→ **Problem requirements**:
Go to the line holding "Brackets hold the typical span" in the entries below and write out exactly every line down to and including the line holding "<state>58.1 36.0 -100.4".

→ **Records from a data collection**:
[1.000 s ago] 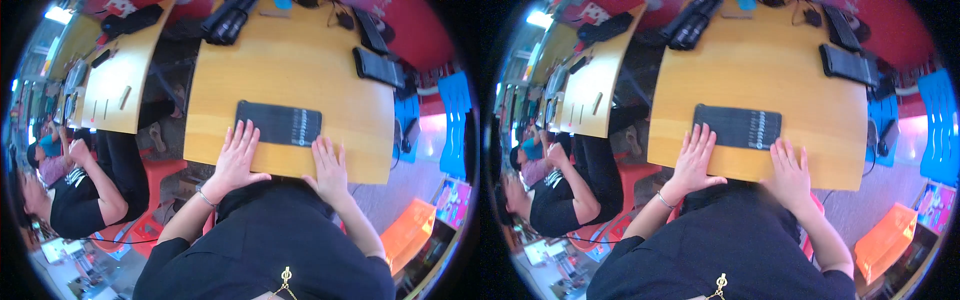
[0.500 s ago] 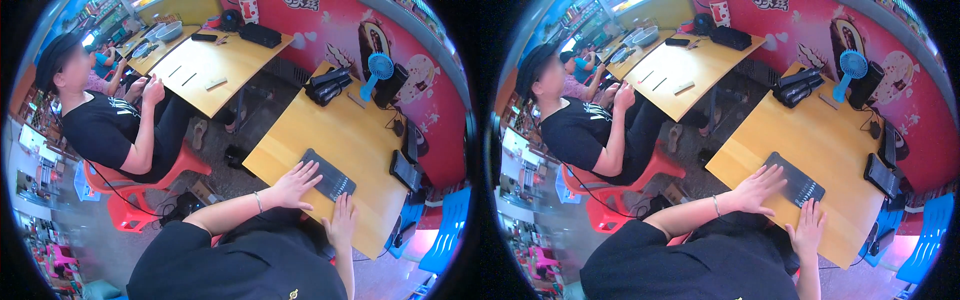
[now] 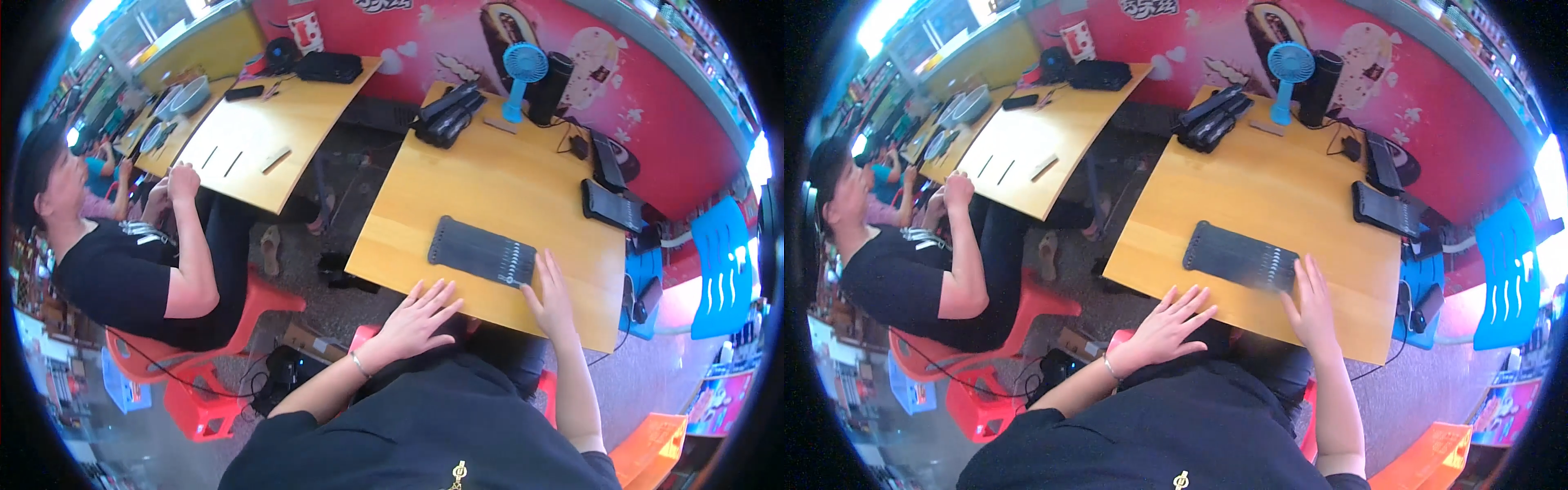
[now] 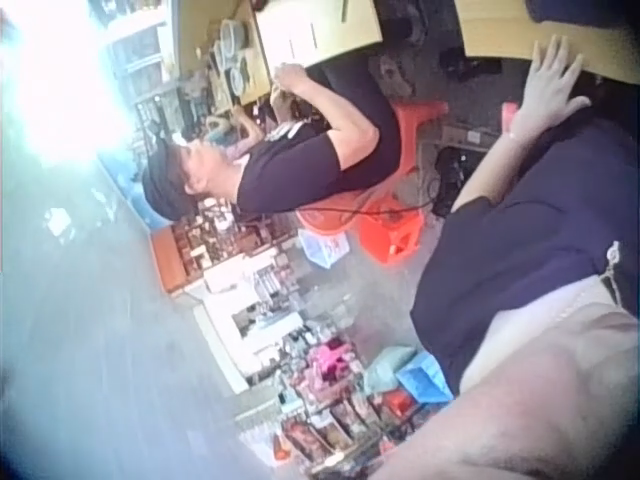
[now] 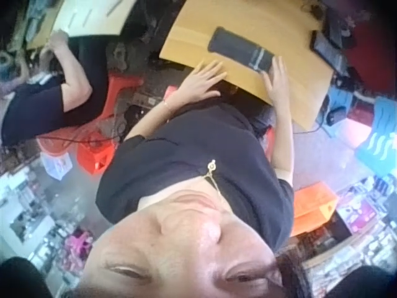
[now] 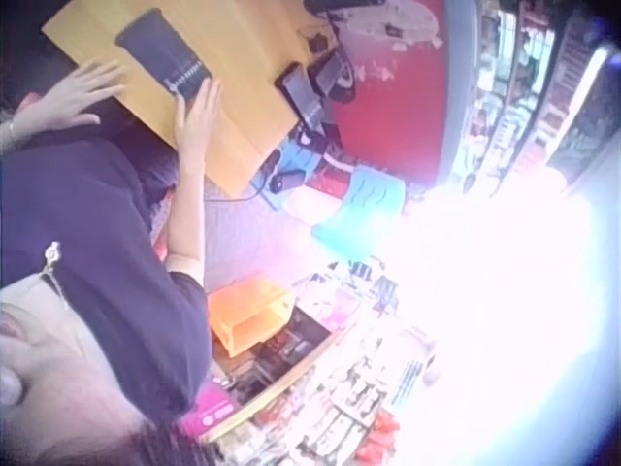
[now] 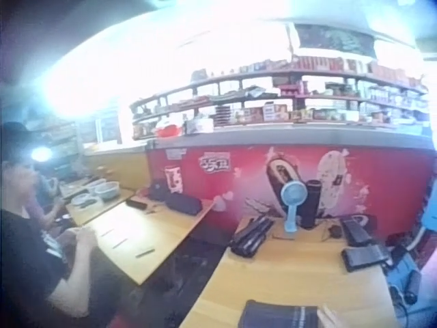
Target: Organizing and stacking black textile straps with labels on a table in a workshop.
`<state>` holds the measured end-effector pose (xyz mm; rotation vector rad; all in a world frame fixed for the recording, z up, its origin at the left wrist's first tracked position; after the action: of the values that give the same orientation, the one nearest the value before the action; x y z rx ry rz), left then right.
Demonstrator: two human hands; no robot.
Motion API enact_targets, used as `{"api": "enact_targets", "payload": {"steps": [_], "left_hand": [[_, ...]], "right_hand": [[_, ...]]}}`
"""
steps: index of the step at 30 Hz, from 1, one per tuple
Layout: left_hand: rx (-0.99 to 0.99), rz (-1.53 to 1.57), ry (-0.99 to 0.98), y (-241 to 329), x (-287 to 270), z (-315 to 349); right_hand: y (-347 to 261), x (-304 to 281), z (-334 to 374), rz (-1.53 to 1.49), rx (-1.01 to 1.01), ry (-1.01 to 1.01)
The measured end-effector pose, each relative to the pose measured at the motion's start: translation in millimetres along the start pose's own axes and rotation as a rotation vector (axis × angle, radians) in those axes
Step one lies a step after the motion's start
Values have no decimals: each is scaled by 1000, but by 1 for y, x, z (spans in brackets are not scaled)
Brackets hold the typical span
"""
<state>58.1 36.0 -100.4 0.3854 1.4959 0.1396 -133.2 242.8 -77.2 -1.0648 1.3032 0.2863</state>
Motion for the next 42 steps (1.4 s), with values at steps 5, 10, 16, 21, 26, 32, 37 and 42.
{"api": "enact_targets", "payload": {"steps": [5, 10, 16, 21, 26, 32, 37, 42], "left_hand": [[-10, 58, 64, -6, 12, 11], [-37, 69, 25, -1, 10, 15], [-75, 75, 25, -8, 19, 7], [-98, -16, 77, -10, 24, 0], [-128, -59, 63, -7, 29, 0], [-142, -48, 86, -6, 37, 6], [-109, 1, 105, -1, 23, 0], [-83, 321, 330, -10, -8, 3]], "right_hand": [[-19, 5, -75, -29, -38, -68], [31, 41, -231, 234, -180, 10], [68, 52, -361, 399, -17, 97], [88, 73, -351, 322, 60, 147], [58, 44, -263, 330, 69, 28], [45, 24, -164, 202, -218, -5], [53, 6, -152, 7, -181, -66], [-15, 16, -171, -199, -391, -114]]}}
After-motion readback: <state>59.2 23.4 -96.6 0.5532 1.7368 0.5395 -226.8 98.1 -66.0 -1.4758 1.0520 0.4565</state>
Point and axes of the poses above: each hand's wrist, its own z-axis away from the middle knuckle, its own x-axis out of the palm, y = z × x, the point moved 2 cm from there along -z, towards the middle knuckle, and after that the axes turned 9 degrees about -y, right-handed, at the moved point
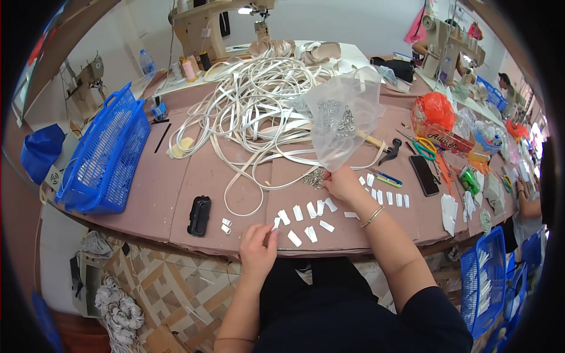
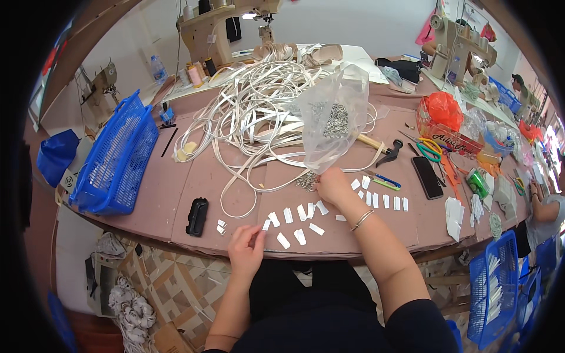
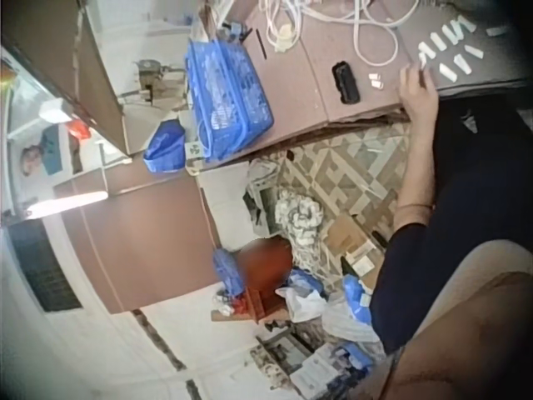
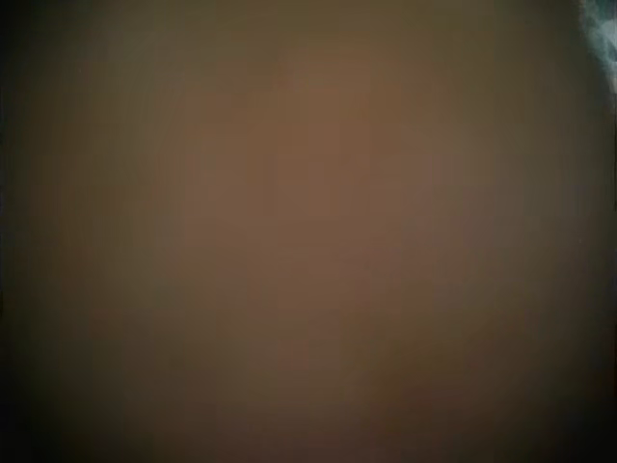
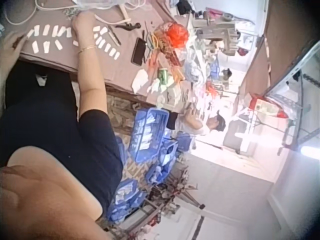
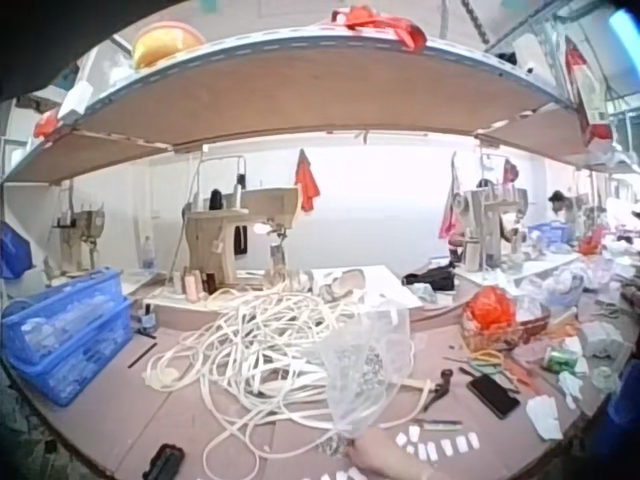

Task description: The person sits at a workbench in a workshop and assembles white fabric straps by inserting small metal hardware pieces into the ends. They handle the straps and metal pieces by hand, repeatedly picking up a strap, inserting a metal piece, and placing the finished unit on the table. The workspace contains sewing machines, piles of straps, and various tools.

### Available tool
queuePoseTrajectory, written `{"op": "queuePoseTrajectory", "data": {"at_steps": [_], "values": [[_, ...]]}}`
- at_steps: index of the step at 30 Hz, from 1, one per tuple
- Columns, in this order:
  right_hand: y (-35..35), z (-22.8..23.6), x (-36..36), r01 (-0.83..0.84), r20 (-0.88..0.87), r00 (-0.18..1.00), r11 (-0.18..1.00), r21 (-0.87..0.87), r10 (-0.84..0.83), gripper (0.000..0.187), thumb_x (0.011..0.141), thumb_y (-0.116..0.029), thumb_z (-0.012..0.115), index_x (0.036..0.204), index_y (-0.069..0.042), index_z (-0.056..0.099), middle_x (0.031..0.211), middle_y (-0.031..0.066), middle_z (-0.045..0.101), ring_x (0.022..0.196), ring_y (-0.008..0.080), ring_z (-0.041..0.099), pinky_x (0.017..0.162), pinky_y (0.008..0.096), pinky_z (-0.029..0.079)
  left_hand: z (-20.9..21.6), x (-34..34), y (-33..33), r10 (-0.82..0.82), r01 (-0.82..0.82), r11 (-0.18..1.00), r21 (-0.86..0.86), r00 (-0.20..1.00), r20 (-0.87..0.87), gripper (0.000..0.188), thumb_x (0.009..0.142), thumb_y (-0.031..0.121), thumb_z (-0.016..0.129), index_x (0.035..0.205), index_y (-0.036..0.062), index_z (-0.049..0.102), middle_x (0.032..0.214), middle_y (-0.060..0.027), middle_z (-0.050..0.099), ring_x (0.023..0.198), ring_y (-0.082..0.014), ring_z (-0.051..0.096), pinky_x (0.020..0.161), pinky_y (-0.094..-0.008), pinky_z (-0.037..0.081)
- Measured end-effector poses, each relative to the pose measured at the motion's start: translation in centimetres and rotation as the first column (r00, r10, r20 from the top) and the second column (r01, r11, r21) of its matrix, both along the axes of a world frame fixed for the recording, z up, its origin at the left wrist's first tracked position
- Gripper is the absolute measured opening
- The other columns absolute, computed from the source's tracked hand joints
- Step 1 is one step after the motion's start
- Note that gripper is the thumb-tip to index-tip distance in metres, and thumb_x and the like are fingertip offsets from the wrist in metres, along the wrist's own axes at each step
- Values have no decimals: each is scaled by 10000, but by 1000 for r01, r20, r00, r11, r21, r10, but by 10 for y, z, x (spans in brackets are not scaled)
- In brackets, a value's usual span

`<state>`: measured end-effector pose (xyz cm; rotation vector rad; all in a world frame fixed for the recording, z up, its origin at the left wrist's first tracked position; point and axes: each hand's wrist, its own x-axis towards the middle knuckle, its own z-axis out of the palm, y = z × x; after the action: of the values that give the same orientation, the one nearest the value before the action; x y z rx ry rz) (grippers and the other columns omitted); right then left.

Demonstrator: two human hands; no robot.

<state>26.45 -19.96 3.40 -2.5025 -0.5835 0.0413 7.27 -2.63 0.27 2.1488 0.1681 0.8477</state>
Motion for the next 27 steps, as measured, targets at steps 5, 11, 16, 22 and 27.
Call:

→ **Written solution**:
Brackets hold the typical span
"""
<state>58.1 36.0 -100.4 0.3854 1.4959 0.1396 -133.2 242.8 -77.2 -1.0648 1.3032 0.2863</state>

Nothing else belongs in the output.